Hansen (2001), a parapsychologist, proposed that paranormal events are a particular expression of the collective unconscious under the archetype that Jung named the trickster. The trickster is a metaphorical description of our dealing with ambiguity. As the human mind is not able to comprehend the entire reality, we have to make assumptions, to speculate, and belief in a lot of things to go through life. The net result is that our relationship to reality is always marked by a fair degree of ambiguity. The trickster is therefore this common human experience of having other parts of our mind challenging in unexpected ways the conscious but improvable assumptions we made about reality to deal with its inherent ambiguity. For Hansen, psi effects occur when the trickster archetype is activated because it creates a liminal zone between old certainties and new certainties. Within that liminal zone, for a brief period, everything becomes possible, including psi effects. It is in this context that Hansen considers that UFO events occur when the trickster archetype is activated within the collective unconscious at the social level. Although Hansen provides an interesting analytical approach to the UFO experience, it remains too generic, like all other attempts to link Jungian archetypes to the sociological analysis.

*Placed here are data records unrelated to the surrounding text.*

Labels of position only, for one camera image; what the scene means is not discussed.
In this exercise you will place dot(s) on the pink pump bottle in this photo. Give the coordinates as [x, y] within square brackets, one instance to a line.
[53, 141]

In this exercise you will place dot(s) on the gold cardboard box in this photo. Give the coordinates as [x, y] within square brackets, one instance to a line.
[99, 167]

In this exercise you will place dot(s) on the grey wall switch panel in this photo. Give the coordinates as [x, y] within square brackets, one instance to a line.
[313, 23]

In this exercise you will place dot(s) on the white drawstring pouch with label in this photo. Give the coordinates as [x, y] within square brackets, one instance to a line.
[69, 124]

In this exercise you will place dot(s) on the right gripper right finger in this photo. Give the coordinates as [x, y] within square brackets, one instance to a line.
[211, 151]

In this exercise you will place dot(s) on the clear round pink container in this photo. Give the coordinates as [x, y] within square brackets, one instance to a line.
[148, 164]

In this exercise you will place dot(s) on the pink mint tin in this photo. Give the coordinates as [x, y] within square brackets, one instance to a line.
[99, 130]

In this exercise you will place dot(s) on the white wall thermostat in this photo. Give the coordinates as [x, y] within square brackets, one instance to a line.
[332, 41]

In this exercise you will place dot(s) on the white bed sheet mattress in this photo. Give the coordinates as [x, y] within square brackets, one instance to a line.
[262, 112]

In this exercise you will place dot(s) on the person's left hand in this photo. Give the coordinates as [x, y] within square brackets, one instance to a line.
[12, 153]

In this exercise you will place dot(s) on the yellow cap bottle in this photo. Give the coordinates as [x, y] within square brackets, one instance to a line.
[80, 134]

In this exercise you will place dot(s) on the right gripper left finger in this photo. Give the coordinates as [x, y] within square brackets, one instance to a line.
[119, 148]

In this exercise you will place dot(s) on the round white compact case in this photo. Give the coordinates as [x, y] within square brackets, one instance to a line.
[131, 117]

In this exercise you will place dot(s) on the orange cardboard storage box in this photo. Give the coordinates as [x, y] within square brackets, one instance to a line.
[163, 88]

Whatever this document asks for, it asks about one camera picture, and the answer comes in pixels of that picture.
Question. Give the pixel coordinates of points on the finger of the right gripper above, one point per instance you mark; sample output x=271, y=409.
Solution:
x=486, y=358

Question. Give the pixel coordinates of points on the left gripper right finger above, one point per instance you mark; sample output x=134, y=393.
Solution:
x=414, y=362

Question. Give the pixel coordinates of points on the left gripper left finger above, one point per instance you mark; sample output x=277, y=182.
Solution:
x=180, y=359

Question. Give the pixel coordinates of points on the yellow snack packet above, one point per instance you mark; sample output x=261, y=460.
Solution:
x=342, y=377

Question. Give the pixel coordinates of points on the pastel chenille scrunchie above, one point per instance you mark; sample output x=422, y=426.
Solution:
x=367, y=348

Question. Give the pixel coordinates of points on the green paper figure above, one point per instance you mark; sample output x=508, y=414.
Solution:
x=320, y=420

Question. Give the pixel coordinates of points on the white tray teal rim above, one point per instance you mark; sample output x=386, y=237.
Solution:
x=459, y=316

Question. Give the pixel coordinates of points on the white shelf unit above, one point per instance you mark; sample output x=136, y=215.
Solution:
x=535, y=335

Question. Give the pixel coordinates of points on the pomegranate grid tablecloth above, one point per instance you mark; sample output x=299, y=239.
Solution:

To develop a less generic approach to understand the impact of the collective unconscious, there are a number of avenues that remain to be explored. For instance the work of sociologists like Castoriadis (1975) and Leledakis (1995) on how social innovation occurs through the unconscious and the imaginary, and the work of people involved in group analytics such as Powell (1991), Dalal (2001), Zeddies (2002), and Thygesen (2008), may provide further thought to develop a more comprehensive model as to how the collective unconscious work. Such a model may, in turn, help to understand the processes behind the generation of social psi.

A proto-model

Based on the literature surveyed so far, it is possible to propose a tentative modeling of the social dimension of the UFO phenomenon. It appears that all three usual levels of analysis (i.e. individual, group, and society) have a part to play in various PEMIE events. It is not to say that they always play a role in each case, but they all can potentially play a role. It could be speculated that the most spectacular PEMIE events such as major Marian apparitions would occur only when the three levels are aligned cognitively and emotionally.

The proposed model could construed as a concentric graph moving from the most concrete elements of the experience towards the most subtle and yet most structuring elements. As well, two distinct sets of variables seem at play. One set I would qualify of cognitive, which includes individual beliefs, small group nurturing of the phenomenon, and the societal plausibility structures. The second set is more in line with other enablers to psi effects such as individual sensitivity to the paranormal, telepathic sharing, and social anxiety within the collective unconscious.



This remains, of course, only a tentative first cut at modelling UFO events based on the literature surveyed. However, it appears quite clear that the social dimension of the UFO experience cannot be ignored, and it appears to play a fundamental role in defining the phenomenon.